Taxpayers to bailout KQ as it sinks into a further $130m loss, and still grounded
Kenyan taxpayers are set to feel the full weight of owning a bigger stake of the national carrier, as the airline reported a $130 million (Ksh13 billion) full-year loss at a time when it is seeking a government bailout to sail through the Covid-19 pandemic.
Kenya Airways last year underwent a series of capital and debt restructuring that elevated taxpayers to the biggest shareholders of the financially troubled carrier.
The Treasury last year extended a $50 million bailout to the airline, and is currently evaluating another $70 million funding request to help the carrier cope with revenue loss during the coronavirus pandemic, which has disrupted air travel across the globe.
“As you know we have been grounded for nearly three months now and during that time we have maintained all 38 aircrafts whether flying or not flying, we have to pay our leases, we have to pay the insurance costs, and we have a number of costs that don’t go away whether you are flying or not flying. In addition, we still have to pay salaries and so we have asked for money from the government and we are still waiting to hear about that,” said the Kenya Airways chairman Michael Joseph at a press briefing this week.
DE-LISTING FROM NSE
The airline has run short of cash to finance its operations including maintenance of aircrafts, payment of leases and employee salaries.
KQ is 48.9 per cent owned by the government and a group of 10 local banks that hold 38.1 per cent of its shares.
Other shareholders include KLM Royal Dutch Airline (7.8 per cent), employees (2.4 per cent) and other shareholders at 2.8 per cent.
But the airline is set to be delisted from the Nairobi Securities Exchange (NSE), after parliament last year approved its takeover by the State.
The carrier, which is grappling with a negative working capital of Ksh42.15 billion, saw its net loss for 2019 widen to Ksh12.97 billion ($129.7 million) from Ksh7.58 billion($75.8 million) in 2018.
Its management says it has halted route network expansion and embarked on a review of the existing ones with a view to further abandoning and reducing frequencies on what it considers to be non-profitable flights.
The latest are part of raft of the new measures that the troubled national carrier is considering to stay afloat in the wake of the Covid-19 pandemic that has grounded 90 per cent of its operations in the past three months.
Other measures include diversification into the cargo business, digitisation of its operations and the consolidation of the aviation sector assets as the airline looks for long term survival techniques.
The management blamed the losses on fleet ownership costs, increased costs on new routes and frequencies and increased financing costs related to interest on loan repayments, foreign exchange movements and adoption of the new accounting standard — (IFRS16).
The devaluation of the airline’s assets also reduced the firm’s revenues by Ksh6.73 billion ($67.3 million).

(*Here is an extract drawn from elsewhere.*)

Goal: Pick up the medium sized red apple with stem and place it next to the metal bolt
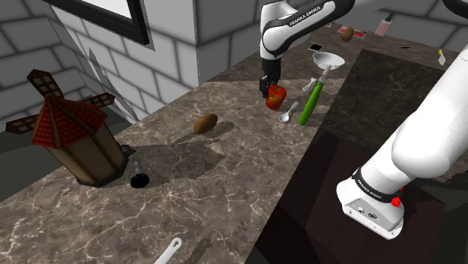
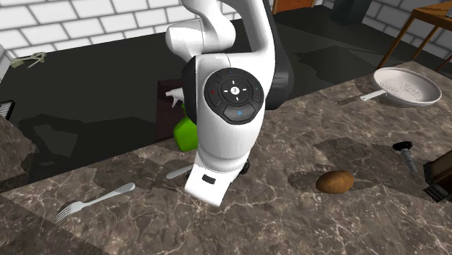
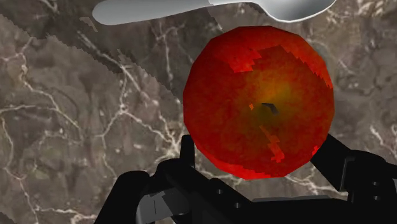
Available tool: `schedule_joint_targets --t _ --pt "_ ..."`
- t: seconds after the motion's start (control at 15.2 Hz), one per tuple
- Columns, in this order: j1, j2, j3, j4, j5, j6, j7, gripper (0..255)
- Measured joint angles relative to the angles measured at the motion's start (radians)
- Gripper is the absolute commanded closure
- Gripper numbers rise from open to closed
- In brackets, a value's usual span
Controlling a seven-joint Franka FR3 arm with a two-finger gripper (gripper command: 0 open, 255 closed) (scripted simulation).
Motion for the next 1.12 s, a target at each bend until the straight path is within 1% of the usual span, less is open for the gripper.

Its total revenues increased by 12 percent to Ksh128.31 billion ($1.28 billion) from Ksh114.18 billion ($1.14 million) helped by cargo load and passengers fares on new routes — Geneva, Rome and Malindi — while operating costs increased by the same margin to Ksh129.17 billion ($1.29 million) from Ksh114.86 billion ($1.14 million).
Chief executive Allan Kilavuka said the future of the aviation industry remains uncertain in the wake of the Covid-19 pandemic that has seen governments put in place measures to control the spread of the virus including suspension of international flights to enforce social distancing regulations.

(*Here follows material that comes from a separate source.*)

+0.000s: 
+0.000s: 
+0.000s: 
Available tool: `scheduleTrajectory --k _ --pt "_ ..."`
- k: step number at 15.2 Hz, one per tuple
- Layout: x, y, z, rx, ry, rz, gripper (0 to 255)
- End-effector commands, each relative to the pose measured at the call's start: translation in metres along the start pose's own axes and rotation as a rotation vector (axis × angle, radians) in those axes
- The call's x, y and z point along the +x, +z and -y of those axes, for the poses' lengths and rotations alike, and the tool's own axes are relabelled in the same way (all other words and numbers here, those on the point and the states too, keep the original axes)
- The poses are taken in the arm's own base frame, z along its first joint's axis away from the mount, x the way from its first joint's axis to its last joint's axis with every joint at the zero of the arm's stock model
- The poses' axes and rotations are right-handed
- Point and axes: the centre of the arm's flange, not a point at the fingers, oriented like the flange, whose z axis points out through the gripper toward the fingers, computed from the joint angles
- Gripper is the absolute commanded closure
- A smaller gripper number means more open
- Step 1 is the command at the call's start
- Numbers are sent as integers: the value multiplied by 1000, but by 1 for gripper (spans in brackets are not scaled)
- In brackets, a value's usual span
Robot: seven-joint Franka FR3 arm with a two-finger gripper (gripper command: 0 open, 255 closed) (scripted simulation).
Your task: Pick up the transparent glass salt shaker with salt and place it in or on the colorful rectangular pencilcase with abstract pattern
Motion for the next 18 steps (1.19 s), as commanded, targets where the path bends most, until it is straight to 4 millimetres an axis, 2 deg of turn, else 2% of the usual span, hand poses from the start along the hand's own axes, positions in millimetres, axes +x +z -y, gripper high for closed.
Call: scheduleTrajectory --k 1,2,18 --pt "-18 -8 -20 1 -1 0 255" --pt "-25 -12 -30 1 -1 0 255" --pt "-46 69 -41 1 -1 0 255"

“We are not going to invest in any new route going forward of course. We are going to look at the routes that we have invested in and see whether we want to continue with that investment because any route has an investment,” Mr Kilavuka told an investor briefing in Nairobi last week.
“In some cases we will stop flying to some destinations, in other cases we will reduce frequencies and in other cases we will suspend operations. There are different things we are looking at so that we can respond to the market in the new context.”
The airline estimates that passenger demand in Kenya alone will drop by about 3.5 million this year, while global traffic is forecast to decline by 4.7 percent, causing the first overall decline in demand since the Global Financial crisis of 2008-2009, according to the International Air Transport Association (IATA).
The IATA also forecasts that the global aviation industry will lose $29 billion worth of passenger revenues this year, of which $40 million will be linked to African airlines.
“The times ahead of us are very uncertain but like I said, if you look at the immediate future the year 2020 is obvious not going to be business as usual, the aviation sector will take time to recover,” said Kilavuka.
“There have been very many hypotheses, some are predicting a three-year recovery period, some are predicting a one-year recovery period but the general consensus is that there will be a drop in passenger numbers by at least 50 per cent. My own estimate is slightly more than that. In Kenya in particular we see that the demand for passenger travel we estimate that it is going to drop by about 3.5 million passengers. So it means is that we need to adapt to this new context.”
KQ increased its losses for the year 2018 to Ksh7.5 billion ($75 million) from Ksh6.4 billion ($64 million) in 2017.
Its net loss for the six months’ period to June 30 2019 more than doubled to Ksh8.5 billion ($85 million) from Ksh4 billion ($40 million) in the same period the previous year (2018).